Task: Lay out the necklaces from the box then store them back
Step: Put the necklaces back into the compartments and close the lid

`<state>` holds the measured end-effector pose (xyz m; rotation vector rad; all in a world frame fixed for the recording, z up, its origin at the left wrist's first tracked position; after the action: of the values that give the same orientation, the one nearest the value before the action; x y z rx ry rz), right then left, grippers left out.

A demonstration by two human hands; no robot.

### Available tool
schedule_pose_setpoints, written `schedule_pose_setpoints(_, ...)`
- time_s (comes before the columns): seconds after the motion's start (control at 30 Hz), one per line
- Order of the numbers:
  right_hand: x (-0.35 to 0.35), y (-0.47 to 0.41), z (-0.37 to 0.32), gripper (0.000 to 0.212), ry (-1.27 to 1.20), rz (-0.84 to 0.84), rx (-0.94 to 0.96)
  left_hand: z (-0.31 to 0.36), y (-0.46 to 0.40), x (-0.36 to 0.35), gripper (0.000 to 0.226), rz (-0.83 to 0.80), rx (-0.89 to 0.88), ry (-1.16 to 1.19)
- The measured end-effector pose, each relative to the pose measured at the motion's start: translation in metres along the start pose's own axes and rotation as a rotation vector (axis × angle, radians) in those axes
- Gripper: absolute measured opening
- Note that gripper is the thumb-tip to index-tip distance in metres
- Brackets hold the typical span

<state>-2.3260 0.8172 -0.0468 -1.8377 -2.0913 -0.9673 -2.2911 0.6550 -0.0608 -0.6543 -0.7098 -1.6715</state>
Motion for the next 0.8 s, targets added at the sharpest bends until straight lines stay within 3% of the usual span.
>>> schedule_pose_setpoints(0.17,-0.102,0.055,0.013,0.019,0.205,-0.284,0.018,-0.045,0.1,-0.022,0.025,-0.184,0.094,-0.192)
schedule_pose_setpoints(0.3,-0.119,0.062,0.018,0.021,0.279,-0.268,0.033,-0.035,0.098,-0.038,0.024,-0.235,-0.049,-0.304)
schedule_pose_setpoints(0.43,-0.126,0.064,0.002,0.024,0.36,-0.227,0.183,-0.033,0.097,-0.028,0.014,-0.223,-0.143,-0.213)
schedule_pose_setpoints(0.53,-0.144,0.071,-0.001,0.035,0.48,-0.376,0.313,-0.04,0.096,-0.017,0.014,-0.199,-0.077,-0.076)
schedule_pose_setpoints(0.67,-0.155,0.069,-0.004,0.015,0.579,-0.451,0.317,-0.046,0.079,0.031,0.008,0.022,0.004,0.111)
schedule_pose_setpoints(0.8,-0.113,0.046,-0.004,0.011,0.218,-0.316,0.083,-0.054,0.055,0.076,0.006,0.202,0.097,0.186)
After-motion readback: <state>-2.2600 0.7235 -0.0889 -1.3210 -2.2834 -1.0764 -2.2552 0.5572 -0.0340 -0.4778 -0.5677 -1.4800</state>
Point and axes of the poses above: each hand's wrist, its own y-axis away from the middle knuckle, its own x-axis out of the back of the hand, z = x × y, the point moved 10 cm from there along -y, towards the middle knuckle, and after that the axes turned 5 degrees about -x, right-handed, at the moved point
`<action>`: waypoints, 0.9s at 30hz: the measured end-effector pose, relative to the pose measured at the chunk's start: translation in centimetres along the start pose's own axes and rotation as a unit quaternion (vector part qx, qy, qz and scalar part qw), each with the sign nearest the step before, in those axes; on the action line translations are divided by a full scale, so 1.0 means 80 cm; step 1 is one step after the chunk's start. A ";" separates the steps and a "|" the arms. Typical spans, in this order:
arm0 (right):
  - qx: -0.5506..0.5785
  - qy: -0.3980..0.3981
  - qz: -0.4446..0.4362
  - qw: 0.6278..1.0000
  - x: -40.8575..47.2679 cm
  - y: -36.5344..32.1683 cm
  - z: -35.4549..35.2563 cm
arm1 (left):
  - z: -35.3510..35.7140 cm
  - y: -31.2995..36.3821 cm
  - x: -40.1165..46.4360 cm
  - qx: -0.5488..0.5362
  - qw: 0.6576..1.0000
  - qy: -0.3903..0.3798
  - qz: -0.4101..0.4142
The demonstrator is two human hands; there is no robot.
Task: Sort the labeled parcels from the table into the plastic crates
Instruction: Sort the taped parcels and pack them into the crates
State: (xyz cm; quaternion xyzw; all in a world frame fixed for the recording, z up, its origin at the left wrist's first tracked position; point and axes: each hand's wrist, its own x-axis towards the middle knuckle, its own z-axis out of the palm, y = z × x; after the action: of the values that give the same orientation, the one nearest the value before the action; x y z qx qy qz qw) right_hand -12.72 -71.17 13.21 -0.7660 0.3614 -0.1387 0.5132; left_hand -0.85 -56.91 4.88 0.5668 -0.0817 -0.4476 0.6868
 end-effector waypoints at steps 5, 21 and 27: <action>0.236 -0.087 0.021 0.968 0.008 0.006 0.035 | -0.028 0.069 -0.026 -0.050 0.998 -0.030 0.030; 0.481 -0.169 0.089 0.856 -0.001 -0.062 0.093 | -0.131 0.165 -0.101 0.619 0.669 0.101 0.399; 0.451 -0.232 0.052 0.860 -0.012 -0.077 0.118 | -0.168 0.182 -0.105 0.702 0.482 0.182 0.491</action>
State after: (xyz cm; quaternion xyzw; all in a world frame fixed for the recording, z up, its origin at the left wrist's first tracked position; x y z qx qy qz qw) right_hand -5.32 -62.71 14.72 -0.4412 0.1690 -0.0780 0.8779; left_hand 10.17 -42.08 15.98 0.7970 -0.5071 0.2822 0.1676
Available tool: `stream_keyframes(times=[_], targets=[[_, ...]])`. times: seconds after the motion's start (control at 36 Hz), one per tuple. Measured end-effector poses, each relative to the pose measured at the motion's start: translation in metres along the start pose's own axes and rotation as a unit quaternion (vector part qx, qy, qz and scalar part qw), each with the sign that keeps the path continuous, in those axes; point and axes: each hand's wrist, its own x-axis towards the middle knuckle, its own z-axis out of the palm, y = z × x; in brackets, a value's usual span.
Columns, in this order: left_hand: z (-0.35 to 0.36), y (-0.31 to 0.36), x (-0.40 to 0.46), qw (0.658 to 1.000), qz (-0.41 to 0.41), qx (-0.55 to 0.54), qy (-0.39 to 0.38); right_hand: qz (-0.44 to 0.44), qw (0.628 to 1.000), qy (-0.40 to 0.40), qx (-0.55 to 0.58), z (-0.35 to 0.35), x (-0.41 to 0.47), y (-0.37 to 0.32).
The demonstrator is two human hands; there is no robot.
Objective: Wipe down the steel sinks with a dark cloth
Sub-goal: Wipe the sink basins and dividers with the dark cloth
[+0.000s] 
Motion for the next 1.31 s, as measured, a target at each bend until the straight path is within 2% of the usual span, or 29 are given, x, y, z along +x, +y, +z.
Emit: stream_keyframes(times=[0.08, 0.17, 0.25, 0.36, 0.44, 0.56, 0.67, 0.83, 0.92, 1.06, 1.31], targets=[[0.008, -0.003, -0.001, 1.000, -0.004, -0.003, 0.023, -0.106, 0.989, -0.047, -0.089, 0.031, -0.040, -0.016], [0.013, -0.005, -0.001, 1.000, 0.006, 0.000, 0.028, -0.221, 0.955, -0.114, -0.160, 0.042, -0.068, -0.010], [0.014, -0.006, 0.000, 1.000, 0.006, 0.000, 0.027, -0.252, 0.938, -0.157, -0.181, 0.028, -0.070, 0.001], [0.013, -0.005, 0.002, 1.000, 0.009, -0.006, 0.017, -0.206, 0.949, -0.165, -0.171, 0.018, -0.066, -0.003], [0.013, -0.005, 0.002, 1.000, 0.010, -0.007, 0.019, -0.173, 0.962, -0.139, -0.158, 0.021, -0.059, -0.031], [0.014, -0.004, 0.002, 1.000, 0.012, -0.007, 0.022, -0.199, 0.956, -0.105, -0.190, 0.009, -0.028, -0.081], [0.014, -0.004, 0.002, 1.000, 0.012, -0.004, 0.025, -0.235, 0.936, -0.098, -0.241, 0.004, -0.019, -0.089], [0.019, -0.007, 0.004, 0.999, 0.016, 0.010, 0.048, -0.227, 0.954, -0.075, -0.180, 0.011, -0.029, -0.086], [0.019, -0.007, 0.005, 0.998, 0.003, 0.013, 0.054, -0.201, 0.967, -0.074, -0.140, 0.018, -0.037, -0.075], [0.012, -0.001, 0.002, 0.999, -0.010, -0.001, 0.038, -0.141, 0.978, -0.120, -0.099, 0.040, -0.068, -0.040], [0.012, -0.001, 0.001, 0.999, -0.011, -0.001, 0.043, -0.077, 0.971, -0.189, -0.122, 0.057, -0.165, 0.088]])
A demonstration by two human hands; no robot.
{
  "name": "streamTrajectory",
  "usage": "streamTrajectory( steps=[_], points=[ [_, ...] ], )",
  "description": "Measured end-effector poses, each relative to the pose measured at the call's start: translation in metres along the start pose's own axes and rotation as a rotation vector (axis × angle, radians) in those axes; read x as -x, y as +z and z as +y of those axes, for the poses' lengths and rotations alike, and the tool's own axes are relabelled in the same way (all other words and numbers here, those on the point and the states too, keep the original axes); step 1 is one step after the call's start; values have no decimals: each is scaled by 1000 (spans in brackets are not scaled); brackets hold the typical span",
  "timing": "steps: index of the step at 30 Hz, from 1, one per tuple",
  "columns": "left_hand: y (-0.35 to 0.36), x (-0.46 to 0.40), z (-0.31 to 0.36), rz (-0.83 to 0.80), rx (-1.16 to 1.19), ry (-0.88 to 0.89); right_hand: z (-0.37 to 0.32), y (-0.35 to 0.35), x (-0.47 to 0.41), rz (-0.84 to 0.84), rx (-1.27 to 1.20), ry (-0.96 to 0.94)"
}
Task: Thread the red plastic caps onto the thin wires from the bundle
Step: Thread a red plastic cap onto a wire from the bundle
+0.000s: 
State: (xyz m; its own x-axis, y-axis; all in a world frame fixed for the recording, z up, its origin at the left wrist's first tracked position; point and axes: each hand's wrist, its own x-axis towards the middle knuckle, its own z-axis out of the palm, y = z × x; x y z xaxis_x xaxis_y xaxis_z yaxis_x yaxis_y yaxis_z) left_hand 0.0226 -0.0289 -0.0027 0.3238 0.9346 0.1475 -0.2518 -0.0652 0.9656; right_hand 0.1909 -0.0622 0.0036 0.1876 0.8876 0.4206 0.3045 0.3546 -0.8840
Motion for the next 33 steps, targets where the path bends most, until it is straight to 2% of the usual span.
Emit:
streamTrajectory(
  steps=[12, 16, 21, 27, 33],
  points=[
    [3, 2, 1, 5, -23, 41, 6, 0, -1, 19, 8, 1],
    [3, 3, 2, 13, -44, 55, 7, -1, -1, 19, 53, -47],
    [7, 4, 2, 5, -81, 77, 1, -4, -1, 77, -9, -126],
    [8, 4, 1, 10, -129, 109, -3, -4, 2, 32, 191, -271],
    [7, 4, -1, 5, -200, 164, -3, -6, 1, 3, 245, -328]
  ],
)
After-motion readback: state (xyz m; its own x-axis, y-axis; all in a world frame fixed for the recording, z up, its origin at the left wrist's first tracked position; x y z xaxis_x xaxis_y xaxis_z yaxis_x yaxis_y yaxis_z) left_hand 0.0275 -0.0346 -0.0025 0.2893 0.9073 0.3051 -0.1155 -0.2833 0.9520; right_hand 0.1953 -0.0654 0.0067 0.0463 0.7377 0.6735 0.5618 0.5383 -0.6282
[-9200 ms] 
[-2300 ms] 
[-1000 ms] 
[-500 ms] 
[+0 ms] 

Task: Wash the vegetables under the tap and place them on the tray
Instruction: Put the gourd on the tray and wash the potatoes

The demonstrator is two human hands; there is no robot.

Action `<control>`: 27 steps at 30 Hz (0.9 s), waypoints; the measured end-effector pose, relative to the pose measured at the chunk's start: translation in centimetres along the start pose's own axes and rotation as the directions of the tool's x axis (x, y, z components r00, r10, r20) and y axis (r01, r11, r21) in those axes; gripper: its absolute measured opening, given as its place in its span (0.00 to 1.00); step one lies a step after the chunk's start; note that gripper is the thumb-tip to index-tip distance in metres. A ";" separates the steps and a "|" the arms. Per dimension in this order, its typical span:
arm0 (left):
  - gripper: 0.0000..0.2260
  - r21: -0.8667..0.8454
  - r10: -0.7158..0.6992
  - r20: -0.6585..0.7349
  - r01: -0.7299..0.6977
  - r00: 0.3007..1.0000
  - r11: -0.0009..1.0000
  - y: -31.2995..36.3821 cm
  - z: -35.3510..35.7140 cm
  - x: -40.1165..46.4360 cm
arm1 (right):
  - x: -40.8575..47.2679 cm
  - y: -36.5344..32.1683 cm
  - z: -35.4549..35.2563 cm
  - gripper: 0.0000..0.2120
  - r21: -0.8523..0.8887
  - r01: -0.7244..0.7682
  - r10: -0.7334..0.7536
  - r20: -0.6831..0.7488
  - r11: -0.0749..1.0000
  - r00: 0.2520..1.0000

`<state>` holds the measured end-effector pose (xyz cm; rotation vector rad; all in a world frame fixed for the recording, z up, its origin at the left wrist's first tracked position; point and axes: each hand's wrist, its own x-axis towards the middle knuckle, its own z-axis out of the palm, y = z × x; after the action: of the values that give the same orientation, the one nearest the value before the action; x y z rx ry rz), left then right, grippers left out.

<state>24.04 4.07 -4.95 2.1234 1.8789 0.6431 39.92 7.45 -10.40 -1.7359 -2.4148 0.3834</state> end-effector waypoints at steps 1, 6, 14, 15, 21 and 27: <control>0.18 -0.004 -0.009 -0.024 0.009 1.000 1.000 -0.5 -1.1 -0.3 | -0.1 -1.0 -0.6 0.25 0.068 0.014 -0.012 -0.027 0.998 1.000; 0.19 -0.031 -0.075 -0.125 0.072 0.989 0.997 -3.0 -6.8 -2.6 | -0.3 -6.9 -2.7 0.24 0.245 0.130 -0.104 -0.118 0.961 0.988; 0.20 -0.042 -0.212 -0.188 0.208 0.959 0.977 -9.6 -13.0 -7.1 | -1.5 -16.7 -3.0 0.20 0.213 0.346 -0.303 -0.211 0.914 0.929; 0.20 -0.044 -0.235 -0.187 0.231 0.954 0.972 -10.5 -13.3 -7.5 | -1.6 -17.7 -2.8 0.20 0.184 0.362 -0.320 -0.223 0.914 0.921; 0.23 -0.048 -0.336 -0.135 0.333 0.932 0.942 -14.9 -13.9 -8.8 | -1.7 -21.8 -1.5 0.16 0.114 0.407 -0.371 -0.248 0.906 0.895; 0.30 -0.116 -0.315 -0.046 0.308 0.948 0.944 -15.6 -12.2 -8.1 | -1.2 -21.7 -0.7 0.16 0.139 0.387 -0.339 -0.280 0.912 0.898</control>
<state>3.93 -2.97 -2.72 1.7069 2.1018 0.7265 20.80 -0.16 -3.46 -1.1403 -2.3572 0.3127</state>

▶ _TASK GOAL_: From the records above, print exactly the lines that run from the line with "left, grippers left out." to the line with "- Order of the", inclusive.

▶ _RESULT FOR THIS TASK_:
`<state>` holds the measured end-effector pose (xyz m; rotation vector rad; all in a world frame fixed for the recording, z up, its origin at the left wrist's first tracked position; after the action: of the values that give the same orientation, the one nearest the value before the action; x y z rx ry rz), right then left, grippers left out.

A demonstration by two human hands; no robot.

### Available tool
schedule_pose_setpoints, written `schedule_pose_setpoints(_, ...)`
- time_s (comes before the columns): seconds after the motion's start (control at 30 Hz), one per line
- Order of the numbers:

Work on this exercise is finished, so nothing remains.